Fig. 1 is a perspective view showing the external appearance of a circuit breaker according to an embodiment of the present invention, Fig. 2 is a perspective view of the same with both casings opened, and Figs. 3 and 4 are the components of the same. FIG. 5 is a cross-sectional view of the above circuit breaker in the off state, FIG. 6 is a cross-sectional view taken along the line X-X of the above, and FIG. 7 is a cross-sectional view of the above circuit breaker in the on state. Figure 8 is a sectional view of the same circuit breaker in the tripped state, Figures 9 a to e
is an explanatory diagram of the bimetal processing process as above, and
4 is a handle, 6 is a movable contact, 8 is a movable contact,
10 is a fixed contact, 15 is a bimetal, 15b is a female screw hole, 18 is a movable frame, 23 is a tension spring, 27 is a spring, 37 is a latch plate, and 57 is an adjustment screw.

Claims (1)

[Scope of utility model registration request] A movable contact that opens and closes when the handle is rotated, a fixed contact that comes into contact with and opens the movable contact of the movable contact, a latch mechanism that latches the contact state between the movable contact and the fixed contact, and a movable contact and the fixed contact.

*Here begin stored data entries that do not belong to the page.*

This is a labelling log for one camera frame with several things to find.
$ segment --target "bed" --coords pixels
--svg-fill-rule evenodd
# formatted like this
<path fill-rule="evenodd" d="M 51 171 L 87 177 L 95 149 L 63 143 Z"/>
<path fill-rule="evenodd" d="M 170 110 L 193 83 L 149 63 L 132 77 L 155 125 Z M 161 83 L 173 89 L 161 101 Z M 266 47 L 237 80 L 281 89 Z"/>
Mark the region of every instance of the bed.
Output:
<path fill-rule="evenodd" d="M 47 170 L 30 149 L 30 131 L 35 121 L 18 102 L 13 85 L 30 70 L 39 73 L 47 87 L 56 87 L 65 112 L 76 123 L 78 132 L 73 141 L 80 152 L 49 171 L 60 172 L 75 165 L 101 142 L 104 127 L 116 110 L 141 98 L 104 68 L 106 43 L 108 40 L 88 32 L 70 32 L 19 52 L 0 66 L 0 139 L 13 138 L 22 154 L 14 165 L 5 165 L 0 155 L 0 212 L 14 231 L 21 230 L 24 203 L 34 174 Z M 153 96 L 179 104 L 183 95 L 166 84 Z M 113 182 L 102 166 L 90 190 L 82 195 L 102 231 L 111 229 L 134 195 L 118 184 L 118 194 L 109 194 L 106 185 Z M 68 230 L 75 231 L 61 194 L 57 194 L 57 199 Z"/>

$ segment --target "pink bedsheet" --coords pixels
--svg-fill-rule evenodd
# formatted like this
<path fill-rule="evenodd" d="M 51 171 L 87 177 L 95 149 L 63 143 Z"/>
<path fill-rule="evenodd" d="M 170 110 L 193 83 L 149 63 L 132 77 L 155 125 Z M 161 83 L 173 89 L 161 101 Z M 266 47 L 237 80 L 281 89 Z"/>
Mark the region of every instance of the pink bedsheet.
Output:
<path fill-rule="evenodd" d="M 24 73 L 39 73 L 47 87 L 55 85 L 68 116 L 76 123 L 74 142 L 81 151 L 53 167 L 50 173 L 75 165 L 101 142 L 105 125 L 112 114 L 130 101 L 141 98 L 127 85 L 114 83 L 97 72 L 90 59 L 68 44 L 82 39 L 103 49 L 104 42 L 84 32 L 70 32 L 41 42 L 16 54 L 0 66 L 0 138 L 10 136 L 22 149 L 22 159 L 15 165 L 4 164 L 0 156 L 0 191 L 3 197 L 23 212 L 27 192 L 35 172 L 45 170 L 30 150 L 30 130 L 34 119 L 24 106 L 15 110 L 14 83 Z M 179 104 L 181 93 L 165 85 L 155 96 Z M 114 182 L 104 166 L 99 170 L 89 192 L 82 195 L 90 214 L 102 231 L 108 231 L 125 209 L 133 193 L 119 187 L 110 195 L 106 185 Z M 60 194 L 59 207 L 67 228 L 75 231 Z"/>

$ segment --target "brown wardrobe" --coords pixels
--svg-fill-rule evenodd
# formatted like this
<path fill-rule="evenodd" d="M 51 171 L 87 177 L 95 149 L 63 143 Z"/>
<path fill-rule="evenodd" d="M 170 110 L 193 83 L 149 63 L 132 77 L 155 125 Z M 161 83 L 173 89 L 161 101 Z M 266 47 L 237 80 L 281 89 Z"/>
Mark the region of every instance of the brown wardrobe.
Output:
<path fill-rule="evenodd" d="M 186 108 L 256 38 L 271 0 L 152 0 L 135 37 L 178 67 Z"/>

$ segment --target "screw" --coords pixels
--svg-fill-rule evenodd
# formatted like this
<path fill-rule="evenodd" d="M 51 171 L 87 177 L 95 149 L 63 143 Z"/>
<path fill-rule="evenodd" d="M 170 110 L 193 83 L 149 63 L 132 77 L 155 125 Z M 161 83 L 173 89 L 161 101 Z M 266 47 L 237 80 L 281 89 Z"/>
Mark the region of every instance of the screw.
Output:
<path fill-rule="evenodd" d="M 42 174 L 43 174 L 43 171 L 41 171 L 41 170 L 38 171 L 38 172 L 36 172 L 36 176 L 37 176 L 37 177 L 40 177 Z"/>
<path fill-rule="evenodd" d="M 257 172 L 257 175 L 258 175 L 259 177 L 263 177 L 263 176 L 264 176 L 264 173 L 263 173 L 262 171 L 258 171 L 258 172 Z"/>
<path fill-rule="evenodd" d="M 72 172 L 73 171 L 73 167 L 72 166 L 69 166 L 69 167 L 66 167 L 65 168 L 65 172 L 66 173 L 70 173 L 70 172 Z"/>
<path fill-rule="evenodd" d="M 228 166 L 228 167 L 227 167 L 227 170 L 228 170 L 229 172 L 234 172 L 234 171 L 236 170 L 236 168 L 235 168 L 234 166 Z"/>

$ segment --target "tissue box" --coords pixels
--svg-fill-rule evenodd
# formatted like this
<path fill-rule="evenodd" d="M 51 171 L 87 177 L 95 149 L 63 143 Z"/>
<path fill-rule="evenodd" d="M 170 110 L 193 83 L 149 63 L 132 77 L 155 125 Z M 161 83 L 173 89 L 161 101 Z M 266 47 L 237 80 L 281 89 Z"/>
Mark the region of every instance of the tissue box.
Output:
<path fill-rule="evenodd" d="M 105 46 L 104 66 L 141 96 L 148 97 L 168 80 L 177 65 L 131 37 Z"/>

A bimetal that is inserted into a current-carrying path passing through a contact point, and when an overcurrent flows, heats up and deforms, pushing the free end against the contact piece of the latch mechanism in the direction of releasing the latch, thereby releasing the latch mechanism, and the release of the latch mechanism. In a circuit breaker equipped with a spring biasing mechanism that sometimes moves a movable contact in the opening direction, the bimetal is constructed of a long plate having a fixed end side and a free end side, and the free end side of the bimetal A side that is inclined with respect to the longitudinal direction is formed on the side, and a small-diameter female threaded hole is formed closer to this inclined side than the other sides, and an adjustment screw for adjusting the pushing condition of the abutting piece of the latch mechanism is inserted into this female threaded hole. A circuit breaker characterized by being screwed together so that it can be screwed freely.